We drove for some 40 miles down the coast. The road was  cut  into the hill and wove past spectacular vistas. The Ocean below was turquoise fringed by boiling white foam,  the wildflowers, red, yellow and blue covered the steep hills that rose steeply to the left.

We stopped often for a photo shoot and walked on narrow paths of wild flowers to the edge of the cliff hundreds of feet above the ocean. You could almost fly.

"You must see Napenthe" said Gale. and what a treat it was.

High above the Pacific, watched over by the majestic Santa Lucia Mountains sits Nepenthe Restaurant.

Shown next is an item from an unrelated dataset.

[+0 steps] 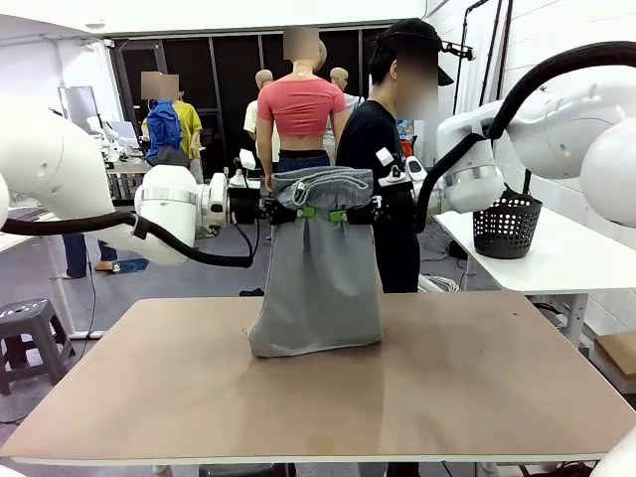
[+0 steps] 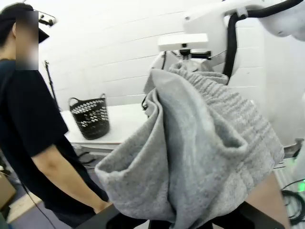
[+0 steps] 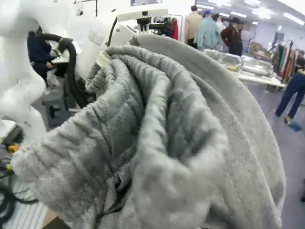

This Mecca of poets, artists, travelers and vagabonds has served guests for sixty years, opening for business on April 24, 1949.
Sitting on the terrace, enjoying a glass of wine, an Ambrosia Burger, or one of our exceptional homemade desserts is a quintessential California experience. 

Surprise, this was, or is the family home of Kaffe Fassett.

Of course I sampled the burger and also  brussel sprouts with hickory smoked bacon and medjool dates dressed in creamy salad dressing…. yum.

We sat at a table under the paintings of Kaffe's family…

Colorful cushions seemed a signature of the beloved Quilt Artist. Needless to say the views were spectacular.

I'm having difficulty adding photos with the Internet on the plane so I will make an album on my Web Page.

We decided to capture Carol Doak and take her out to dinner. Now where is her room… no they wouldn't tell me at the main desk. "Pirates den" I know she's in the pirates den.. so we visited that dorm and walked the halls calling, Carol, Carol Doak. Its lucky we weren't arrested, but you do anything for a friend who needs a good dinner.

Our search and calling out was fruitless  and suddenly Carol appeared from an apartment below the main hall. Safely captured we whisked off to the infamous Cannery Row in Monterey for a fish supper…

It was a great way to finish the day. We laughed, chatted and solved the problems of the world…

Thanks Gale. It was much appreciated.